I giudizi sprezzanti, la demonizzazione dell’avversario costellano la discussione. Tuttavia, la deriva delle parole in parte si giustifica. Se bisogna optare tra bicameralismo simmetrico e bicameralismo differenziato, se l’ingegneria costituzionale spadroneggia, meglio simulare una batracomiomachia come è avvenuto alla Leopolda, con quel «Fuori, fuori!» contro la minoranza Pd.
La cultura dell’inimicizia deflagra mentre scarseggiano idee, progetti, vocaboli in grado di sfidare l’antipolitica con una politica che sia ricerca collettiva dei rimedi ai mali di questo Paese.
C’è un sesso che vuole prendere parola, in autonomia. Compaiono gli appelli delle donne, divise tra il No e il Sì. Queste ultime apprezzano la riforma perché nelle istituzioni elettive difende l’equilibrio della rappresentanza (rafforzando il principio già introdotto nell’art. 51).
Ma questo non mette davvero a tema la relazione tra i sessi, nascondendo il dato fondamentale che gli interessi degli uni e delle altre non sono necessariamente gli stessi. Ora, accontentarsi di una inclusione per via legislativa-costituzionale, ho paura che significherà, al massimo, una spruzzata di visibilità per il protagonismo femminile.
Non cambierà una politica bellicosa, nella quale ognuno salta alla gola dell’avversario. In fondo, l’antipolitica consiste proprio nel non sapersi parlare.

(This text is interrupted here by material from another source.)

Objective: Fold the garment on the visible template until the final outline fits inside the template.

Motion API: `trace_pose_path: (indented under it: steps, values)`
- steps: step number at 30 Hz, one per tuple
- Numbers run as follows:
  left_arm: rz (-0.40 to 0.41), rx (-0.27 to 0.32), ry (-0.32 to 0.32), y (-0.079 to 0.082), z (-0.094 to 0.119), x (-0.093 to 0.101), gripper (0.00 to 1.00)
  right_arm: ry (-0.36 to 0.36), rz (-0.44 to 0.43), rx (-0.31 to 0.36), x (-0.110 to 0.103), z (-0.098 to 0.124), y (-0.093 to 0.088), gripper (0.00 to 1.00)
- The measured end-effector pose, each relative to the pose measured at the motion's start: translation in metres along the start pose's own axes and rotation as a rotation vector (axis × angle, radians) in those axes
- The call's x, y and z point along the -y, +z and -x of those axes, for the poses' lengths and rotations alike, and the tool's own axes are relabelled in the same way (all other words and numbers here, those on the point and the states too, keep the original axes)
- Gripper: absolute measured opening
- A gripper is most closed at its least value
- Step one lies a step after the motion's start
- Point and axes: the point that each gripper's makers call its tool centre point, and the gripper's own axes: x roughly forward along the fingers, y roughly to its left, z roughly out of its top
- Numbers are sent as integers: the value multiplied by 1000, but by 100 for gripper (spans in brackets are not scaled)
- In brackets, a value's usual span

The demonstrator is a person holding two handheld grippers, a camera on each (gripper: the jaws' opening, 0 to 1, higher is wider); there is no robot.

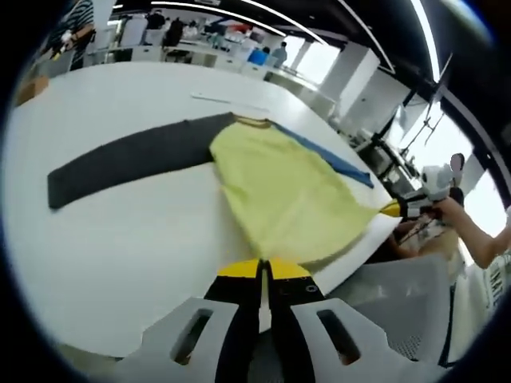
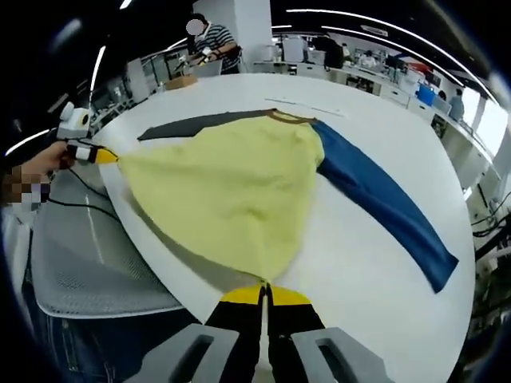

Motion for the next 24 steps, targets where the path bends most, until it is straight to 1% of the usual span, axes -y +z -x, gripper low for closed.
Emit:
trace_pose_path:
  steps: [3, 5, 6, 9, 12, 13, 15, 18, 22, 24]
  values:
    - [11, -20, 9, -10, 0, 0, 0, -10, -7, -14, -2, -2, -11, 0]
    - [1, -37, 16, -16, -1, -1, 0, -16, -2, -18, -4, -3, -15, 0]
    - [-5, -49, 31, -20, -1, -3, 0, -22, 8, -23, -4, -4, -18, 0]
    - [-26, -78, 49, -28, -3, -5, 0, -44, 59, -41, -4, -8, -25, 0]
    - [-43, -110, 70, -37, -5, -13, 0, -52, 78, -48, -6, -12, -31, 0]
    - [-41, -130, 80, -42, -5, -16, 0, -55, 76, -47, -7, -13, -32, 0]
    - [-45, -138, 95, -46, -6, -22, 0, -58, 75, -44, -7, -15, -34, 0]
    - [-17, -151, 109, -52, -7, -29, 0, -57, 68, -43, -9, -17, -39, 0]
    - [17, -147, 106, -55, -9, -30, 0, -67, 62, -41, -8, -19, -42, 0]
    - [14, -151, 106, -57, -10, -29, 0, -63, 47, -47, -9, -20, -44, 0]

«In ogni ambito sembriamo aver perduto le nozioni essenziali dell’intelletto, quelle di limite, misura, grado, proporzione, relazioni, rapporto, condizione, legame necessario, connessione tra mezzi e risultati. Per limitarci alle questioni umane, il nostro universo politico è popolato esclusivamente da miti e mostri» (Simone Weil, Non ricominciamo la guerra di Troia in “Il libro del potere”, Chiarelettere 2016).
Per mettere in campo un’altra politica mi pare che vada disinnescata la tentazione di un linguaggio violento, anchilosato negli stereotipi. Le lezioni della storia recente suggeriscono che c’è disprezzo per un lavoro di cura che parta dalle parole.
Fino a quando la consultazione referendaria rimarrà un campo di battaglia, non resta – secondo me – che sottrarsi a questi giochi di guerra. Votando scheda bianca.
Chi l’ha detto che siamo in ballo e dobbiamo ballare?